» **Exercise requirements**
From the entries that follow, reproduce exactly and only the lines from the line with "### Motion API" to the line with "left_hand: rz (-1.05", endpoints included.

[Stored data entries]
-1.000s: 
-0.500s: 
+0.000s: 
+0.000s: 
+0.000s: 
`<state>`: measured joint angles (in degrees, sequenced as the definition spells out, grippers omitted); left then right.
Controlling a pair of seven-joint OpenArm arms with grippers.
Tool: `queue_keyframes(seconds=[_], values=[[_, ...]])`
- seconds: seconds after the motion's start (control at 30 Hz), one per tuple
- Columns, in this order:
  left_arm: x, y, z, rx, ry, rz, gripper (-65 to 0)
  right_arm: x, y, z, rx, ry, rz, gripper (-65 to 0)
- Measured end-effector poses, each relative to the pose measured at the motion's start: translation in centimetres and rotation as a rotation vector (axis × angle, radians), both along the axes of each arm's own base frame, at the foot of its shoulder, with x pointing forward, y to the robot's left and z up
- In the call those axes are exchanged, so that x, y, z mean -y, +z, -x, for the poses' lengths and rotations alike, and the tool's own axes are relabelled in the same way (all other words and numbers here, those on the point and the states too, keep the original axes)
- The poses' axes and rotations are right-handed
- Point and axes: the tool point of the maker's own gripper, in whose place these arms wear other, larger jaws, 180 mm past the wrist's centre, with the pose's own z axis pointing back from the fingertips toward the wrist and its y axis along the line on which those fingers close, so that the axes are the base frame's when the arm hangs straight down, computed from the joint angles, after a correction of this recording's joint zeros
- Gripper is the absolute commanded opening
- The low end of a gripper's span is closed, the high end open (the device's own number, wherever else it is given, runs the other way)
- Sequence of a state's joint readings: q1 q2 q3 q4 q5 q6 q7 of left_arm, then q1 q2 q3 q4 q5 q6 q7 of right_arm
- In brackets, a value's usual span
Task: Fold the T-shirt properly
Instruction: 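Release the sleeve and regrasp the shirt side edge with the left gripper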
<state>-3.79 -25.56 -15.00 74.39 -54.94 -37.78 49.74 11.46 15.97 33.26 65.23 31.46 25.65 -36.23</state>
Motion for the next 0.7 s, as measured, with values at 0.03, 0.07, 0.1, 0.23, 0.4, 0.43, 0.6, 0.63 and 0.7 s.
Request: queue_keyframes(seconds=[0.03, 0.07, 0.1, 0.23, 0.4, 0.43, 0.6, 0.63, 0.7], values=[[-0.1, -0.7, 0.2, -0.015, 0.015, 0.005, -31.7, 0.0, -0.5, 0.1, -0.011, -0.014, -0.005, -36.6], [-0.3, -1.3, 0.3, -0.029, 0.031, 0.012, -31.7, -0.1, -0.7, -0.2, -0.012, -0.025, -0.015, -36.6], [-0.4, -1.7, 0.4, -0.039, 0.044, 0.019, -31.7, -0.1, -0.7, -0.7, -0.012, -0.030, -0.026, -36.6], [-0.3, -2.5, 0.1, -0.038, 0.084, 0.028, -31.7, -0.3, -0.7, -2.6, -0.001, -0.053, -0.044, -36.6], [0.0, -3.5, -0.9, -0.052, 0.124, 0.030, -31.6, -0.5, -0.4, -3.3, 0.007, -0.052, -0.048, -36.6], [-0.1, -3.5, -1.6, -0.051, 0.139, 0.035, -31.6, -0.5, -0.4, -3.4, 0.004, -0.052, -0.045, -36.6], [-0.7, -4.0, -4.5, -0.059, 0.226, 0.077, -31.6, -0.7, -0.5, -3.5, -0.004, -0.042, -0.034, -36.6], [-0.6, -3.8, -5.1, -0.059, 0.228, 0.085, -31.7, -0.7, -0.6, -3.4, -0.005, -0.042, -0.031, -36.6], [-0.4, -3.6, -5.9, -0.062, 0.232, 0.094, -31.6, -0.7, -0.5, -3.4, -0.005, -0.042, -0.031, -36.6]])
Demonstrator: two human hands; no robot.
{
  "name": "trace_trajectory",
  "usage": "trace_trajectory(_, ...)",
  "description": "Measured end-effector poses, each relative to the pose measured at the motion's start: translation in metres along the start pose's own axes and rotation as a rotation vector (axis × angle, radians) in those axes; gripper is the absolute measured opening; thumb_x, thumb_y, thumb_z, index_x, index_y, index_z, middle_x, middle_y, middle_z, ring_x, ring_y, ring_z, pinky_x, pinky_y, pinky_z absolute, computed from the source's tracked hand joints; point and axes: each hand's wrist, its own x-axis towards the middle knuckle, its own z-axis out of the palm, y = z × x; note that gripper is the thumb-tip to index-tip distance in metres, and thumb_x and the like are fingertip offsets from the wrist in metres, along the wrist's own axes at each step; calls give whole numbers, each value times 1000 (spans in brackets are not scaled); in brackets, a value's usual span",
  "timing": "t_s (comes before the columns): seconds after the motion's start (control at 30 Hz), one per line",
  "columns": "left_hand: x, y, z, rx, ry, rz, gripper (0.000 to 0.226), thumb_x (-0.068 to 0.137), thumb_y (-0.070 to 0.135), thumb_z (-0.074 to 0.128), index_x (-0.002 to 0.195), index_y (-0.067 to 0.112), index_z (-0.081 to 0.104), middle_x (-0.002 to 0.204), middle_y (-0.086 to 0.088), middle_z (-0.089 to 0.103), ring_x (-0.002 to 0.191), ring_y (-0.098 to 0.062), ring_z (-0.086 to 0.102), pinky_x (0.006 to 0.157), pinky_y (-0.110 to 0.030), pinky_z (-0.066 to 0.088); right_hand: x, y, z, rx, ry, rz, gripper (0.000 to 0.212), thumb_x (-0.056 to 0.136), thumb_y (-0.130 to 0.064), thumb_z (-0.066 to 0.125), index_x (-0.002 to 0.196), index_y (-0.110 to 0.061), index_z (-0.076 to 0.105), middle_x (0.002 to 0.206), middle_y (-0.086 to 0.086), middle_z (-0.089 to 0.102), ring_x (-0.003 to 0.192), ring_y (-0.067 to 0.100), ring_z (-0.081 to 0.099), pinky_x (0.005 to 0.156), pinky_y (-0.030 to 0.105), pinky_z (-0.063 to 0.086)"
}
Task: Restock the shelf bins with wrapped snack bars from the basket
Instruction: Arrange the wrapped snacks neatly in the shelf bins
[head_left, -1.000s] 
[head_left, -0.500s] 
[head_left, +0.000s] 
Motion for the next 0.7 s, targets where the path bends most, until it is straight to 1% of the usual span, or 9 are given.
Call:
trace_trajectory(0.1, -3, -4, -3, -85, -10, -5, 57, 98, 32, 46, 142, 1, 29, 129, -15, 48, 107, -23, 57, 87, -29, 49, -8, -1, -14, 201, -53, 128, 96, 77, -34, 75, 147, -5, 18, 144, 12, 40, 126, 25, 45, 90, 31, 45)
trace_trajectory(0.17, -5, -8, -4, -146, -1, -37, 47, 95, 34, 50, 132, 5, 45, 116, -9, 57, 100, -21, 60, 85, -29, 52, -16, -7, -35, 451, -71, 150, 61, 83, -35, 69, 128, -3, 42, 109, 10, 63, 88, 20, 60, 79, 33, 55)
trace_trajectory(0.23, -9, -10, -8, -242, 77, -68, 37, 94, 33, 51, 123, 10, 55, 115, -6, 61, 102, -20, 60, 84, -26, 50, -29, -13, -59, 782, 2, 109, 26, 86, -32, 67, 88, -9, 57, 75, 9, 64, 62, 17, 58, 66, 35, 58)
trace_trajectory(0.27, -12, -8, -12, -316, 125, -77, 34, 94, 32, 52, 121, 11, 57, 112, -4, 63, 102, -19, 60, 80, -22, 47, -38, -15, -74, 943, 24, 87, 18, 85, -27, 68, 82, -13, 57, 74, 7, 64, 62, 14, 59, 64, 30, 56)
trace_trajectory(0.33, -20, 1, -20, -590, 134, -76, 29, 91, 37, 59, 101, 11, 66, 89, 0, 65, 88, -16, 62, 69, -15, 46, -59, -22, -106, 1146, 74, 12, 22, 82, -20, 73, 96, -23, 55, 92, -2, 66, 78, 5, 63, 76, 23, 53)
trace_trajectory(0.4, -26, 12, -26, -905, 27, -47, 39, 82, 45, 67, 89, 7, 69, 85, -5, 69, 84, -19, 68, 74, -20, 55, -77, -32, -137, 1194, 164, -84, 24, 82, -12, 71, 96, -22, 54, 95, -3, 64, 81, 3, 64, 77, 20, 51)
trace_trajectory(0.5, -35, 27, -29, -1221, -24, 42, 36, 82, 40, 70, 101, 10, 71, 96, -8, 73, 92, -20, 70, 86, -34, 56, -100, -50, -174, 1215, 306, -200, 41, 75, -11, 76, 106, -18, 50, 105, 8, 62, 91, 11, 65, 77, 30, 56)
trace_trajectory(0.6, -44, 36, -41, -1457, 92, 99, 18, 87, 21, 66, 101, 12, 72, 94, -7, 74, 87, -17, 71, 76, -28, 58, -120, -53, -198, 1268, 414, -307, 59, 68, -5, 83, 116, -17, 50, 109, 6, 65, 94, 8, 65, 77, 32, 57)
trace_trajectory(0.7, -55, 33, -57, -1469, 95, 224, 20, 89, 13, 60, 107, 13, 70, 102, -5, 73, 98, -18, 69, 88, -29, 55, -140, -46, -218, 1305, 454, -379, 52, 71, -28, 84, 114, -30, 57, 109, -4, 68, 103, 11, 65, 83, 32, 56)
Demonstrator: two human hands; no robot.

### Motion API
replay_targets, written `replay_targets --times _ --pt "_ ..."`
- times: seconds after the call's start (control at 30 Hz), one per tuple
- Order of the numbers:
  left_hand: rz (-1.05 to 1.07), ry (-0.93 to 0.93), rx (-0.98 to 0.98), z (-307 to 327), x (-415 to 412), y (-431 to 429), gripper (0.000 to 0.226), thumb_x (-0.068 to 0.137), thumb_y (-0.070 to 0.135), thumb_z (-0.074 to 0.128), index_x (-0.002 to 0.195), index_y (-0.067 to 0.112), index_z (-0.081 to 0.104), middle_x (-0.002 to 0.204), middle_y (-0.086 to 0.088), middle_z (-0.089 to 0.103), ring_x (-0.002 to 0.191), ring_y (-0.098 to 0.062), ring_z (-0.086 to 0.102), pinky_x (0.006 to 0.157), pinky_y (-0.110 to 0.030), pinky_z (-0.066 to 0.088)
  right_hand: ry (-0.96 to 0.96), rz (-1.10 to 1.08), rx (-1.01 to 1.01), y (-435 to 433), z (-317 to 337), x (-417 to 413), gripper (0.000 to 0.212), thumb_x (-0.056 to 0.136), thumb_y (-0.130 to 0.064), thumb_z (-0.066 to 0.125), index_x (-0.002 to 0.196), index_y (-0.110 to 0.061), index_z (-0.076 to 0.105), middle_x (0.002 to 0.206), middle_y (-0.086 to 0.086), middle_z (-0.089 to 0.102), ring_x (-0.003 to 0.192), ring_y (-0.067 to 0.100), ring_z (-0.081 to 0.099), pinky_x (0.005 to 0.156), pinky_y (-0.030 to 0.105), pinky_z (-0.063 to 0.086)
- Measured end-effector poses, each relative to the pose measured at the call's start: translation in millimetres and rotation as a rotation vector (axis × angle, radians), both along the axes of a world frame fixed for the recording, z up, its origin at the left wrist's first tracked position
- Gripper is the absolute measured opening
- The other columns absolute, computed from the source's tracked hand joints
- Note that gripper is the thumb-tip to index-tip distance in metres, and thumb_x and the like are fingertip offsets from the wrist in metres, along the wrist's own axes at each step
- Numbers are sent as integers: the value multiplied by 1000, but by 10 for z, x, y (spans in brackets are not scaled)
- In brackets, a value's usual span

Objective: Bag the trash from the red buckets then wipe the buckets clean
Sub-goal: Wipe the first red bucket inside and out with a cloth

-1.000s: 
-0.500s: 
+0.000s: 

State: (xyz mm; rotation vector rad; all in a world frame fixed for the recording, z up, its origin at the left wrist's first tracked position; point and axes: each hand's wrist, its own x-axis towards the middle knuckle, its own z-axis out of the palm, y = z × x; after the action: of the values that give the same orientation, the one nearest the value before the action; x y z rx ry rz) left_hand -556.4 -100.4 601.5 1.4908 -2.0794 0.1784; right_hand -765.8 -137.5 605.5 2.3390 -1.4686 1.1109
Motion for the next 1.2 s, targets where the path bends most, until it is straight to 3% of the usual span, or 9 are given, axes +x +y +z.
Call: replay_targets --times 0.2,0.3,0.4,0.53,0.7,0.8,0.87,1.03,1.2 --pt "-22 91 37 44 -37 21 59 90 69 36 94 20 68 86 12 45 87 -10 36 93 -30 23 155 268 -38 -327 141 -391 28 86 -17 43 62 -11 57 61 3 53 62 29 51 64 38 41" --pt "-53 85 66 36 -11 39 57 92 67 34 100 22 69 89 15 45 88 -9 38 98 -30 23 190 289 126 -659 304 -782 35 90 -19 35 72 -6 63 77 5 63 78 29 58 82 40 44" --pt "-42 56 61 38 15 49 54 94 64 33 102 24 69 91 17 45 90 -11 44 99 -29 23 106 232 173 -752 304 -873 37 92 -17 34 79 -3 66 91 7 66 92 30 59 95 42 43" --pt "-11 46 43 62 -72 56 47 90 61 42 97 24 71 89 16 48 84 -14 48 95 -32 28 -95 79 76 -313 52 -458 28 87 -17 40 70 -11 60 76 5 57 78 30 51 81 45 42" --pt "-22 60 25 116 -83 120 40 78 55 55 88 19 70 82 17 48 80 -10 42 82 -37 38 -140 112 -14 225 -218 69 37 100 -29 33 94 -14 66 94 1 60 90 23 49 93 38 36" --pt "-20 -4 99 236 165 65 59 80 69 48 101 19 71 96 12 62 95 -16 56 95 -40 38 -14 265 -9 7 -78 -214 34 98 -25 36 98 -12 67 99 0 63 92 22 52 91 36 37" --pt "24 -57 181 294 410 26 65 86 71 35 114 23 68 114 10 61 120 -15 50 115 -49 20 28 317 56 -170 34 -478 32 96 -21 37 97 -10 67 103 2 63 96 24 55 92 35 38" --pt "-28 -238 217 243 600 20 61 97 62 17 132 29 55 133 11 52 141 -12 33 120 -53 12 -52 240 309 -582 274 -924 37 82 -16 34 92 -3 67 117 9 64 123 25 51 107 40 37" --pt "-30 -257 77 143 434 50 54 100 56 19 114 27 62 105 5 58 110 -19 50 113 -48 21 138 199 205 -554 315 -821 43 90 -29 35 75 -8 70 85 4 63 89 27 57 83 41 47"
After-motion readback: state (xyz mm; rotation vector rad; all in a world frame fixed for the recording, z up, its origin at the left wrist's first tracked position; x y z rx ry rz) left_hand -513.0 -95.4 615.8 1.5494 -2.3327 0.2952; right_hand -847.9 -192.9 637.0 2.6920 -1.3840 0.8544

» **Response box**
### Motion API
replay_targets, written `replay_targets --times _ --pt "_ ..."`
- times: seconds after the call's start (control at 30 Hz), one per tuple
- Order of the numbers:
  left_hand: rz (-1.05 to 1.07), ry (-0.93 to 0.93), rx (-0.98 to 0.98), z (-307 to 327), x (-415 to 412), y (-431 to 429), gripper (0.000 to 0.226), thumb_x (-0.068 to 0.137), thumb_y (-0.070 to 0.135), thumb_z (-0.074 to 0.128), index_x (-0.002 to 0.195), index_y (-0.067 to 0.112), index_z (-0.081 to 0.104), middle_x (-0.002 to 0.204), middle_y (-0.086 to 0.088), middle_z (-0.089 to 0.103), ring_x (-0.002 to 0.191), ring_y (-0.098 to 0.062), ring_z (-0.086 to 0.102), pinky_x (0.006 to 0.157), pinky_y (-0.110 to 0.030), pinky_z (-0.066 to 0.088)

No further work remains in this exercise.